Maria Paz has eyes like slate and a tattoo of a blue swallow on the inside of her left ankle. Maria Paz smokes Kools, one after another, lighting them with a brushed chrome Zippo she takes from her purse. Each time she flicks it open, a sharp whiff of benzene cuts across the warm smells of coffee and scrambled eggs.

She sits with Maria Paz, drinks coffee, watches her smoke Kools. She tells Maria Paz about Skinner.

"How old is he?" she asks.

"Old… I don't know."

"And he lives over the cable saddle on the first tower?"

"Yes."

"The tops of the towers. you know about that?"

"No."

“From the days when the people came, out from the cities to live here.”

"Why did they?"

Maria Paz looks at her over the Zippo.

"Nowhere to live. Bridge closed to traffic three years…"

"Traffic?"

Maria Paz laughs. "Too many cars. Dug them tunnels under the bay. For cars, for maglevs. . bridge too old. Closed it before the devaluations. No money. One night the people came. No plan, no signal. Just came. Climbed the chain link. Chain link fell. Threw the concrete in the bay. Climbed the towers. Dawn came, they were here, on the bridge, singing, and the cities saw the world was watching. Japanese airlift, food and medical. National embarrassment. Forget the water cannons, sorry." Maria Paz smiles.

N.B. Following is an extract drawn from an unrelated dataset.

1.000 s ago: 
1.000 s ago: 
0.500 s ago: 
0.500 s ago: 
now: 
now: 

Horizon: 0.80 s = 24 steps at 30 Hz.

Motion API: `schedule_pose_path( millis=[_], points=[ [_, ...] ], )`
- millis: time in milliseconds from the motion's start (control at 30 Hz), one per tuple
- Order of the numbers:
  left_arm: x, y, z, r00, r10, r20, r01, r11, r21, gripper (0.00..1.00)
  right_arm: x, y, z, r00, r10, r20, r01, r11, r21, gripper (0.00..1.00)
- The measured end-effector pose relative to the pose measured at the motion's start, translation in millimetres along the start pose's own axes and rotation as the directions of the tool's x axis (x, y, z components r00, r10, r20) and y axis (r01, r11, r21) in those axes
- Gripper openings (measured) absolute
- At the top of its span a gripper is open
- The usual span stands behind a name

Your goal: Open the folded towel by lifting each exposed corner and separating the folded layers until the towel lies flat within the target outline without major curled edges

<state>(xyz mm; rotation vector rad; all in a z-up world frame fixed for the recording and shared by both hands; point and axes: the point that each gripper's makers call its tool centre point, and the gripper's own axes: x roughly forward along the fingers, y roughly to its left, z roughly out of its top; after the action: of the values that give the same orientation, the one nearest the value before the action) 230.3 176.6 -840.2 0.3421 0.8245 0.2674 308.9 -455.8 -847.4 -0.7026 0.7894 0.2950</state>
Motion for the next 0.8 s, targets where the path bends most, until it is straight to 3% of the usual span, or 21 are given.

"Skinner? You think he came then?"

"Maybe, he's old as you think. How long you been on the bridge?"

"Three months?"

"I was born here," says Maria Paz.

The cities had their own pressing difficulties. Not an easy century, America quite clearly in decline and the very concept of nation-states called increasingly into question. The squatters were allowed to remain. Among their numbers were entrepreneurs, natural politicians, artists, men and women of untapped energy and talent. The world watched as they began to build. Shipments of advanced adhesives arrived from Japan. A Belgian manufacturer donated a boatload of carbon-fiber beams. Teams of scavengers rolled through the cities on broken flatbeds, returning to the bridge piled high with discarded building materials.

The bridge and its inhabitants became a tourist attraction.

She walks back in the early light that filters through windows, through sheets of wind-shivered plastic. The bridge never sleeps, but this is a quiet time. A man is arranging fish on a bed of shaved ice in a wooden cart. The pavement beneath her feet is covered with gum wrappers and the flattened filters of cigarettes. A drunk is singing somewhere overhead. Maria Paz left with a man, someone she'd been waiting for.

She thinks about the story and tries to imagine Skinner there, the night they took the bridge, young then, his leather jacket new and glossy.